Adonax is a shortening of the term: Arundo donax, the cane used to make oboe reeds. It is known for its strength, resilience and for having a uniquely high damping factor, an attribute that makes it well suited for vibrating at different frequencies on demand.
This site combines portfolio and marketing for composer, oboist and Java programmer, Philip Freihofner. On this site you will find links and references to works I have arranged or composed, which usually include oboe as a member of the ensemble. I will also post on topics pertaining to the acoustics/physics of oboe and oboe reeds, and on various tools for reed making. The programming links pertain mostly to my interest in composing "procedural" sound scores, for example: music for computer games where the cues respond to changes of game state.
I obtained a BA in Music from the University of California at Berkeley in 1986. While there, I also studied programming in the EECS department, worked as a Lab Assistant at the Hearing Lab under Professor Ervin Haffter, and engaged in study of sensory information processing with Professor Eleanor Rosch. I also freelanced as a composer and sound designer, creating sound or composing for the Educational TV Office, both the Dramatic Arts and Dance departments and others. During a hiatus, I worked as a games programmer and held the title of Project Coordinator for the company Unison World, Inc., later known as Kyocera Unison.

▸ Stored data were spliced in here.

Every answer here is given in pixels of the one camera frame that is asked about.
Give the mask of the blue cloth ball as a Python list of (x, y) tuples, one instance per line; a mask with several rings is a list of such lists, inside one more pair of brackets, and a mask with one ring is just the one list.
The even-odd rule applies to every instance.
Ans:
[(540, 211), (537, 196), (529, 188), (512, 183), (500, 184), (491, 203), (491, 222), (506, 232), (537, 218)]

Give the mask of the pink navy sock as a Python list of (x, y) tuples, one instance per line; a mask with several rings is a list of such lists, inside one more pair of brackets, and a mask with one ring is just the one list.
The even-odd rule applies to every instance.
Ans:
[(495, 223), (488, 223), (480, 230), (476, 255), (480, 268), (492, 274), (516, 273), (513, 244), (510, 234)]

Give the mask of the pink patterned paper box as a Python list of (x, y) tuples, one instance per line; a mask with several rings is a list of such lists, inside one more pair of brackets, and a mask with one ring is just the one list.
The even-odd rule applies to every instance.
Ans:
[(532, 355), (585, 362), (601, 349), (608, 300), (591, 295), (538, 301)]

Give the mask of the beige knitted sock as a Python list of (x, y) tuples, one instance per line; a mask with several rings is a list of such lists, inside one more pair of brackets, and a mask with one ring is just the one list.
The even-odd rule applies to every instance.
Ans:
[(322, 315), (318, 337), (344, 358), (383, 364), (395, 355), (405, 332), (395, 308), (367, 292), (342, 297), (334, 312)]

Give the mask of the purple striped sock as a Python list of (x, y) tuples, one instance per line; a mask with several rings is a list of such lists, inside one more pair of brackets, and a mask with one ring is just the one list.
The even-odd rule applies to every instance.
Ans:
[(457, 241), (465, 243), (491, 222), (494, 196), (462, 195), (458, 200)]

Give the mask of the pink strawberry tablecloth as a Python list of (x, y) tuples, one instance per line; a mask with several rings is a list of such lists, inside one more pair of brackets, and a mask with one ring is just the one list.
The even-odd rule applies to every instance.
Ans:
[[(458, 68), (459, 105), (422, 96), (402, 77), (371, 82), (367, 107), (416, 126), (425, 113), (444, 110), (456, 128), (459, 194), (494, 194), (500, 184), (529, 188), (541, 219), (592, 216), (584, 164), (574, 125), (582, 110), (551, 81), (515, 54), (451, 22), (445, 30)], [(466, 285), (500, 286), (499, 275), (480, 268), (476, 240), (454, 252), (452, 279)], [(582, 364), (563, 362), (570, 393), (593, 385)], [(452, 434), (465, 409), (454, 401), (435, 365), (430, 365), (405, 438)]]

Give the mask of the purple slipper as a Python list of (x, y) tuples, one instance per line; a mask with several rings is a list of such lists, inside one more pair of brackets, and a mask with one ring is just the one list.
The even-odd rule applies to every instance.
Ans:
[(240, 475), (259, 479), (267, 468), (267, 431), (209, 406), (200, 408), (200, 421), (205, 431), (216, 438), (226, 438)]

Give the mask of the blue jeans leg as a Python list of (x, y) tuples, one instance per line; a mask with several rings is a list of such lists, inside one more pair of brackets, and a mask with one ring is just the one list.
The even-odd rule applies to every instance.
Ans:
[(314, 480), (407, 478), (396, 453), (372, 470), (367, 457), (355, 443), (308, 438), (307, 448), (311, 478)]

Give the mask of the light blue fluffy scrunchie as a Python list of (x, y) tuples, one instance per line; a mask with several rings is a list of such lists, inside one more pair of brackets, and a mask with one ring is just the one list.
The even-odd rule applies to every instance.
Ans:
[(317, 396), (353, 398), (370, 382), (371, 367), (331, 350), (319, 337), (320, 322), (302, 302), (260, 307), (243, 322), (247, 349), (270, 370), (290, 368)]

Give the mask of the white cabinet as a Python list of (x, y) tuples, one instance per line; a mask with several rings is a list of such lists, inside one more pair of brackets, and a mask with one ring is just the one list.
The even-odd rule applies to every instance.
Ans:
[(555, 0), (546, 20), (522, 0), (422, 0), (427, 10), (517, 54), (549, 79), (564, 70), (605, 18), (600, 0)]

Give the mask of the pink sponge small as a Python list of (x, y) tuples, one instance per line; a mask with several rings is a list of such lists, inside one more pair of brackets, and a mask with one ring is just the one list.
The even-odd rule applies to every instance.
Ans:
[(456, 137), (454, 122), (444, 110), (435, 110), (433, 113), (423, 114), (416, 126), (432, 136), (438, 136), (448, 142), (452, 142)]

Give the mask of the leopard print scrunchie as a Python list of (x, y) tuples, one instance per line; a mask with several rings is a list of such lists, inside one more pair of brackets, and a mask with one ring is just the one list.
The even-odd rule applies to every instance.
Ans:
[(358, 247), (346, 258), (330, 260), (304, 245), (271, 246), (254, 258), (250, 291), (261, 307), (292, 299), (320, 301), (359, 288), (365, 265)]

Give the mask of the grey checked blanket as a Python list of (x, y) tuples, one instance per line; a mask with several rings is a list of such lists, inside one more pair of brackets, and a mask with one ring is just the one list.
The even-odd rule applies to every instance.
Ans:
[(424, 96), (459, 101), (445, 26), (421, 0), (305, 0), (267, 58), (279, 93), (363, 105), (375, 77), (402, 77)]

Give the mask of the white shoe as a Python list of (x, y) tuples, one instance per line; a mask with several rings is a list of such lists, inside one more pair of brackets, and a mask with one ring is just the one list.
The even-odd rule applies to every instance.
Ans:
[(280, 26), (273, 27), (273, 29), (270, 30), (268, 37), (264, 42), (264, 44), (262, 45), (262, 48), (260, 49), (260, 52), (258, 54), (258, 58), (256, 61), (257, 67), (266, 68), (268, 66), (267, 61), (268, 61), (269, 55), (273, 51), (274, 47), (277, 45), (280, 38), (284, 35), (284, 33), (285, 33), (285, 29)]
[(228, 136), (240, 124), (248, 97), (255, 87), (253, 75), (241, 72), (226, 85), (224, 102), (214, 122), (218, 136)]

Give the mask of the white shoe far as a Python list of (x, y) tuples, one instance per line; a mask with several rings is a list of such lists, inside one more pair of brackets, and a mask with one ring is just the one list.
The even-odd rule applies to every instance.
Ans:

Over the years, I've held various full- and part-time jobs while pursuing composing, performance, and study interests. I currently have a contract as a database programmer for UCSF Medical Center, and work Saturdays and Mondays at Forrests Music, a shop specializing in products for double reed players. I continue to compose and perform, and to develop music-related apps using the computer language Java.
Thank you for visiting this site!
The music now playing is a background track used in an electro-acoustic composition for oboe titled At the Edge of Sleep.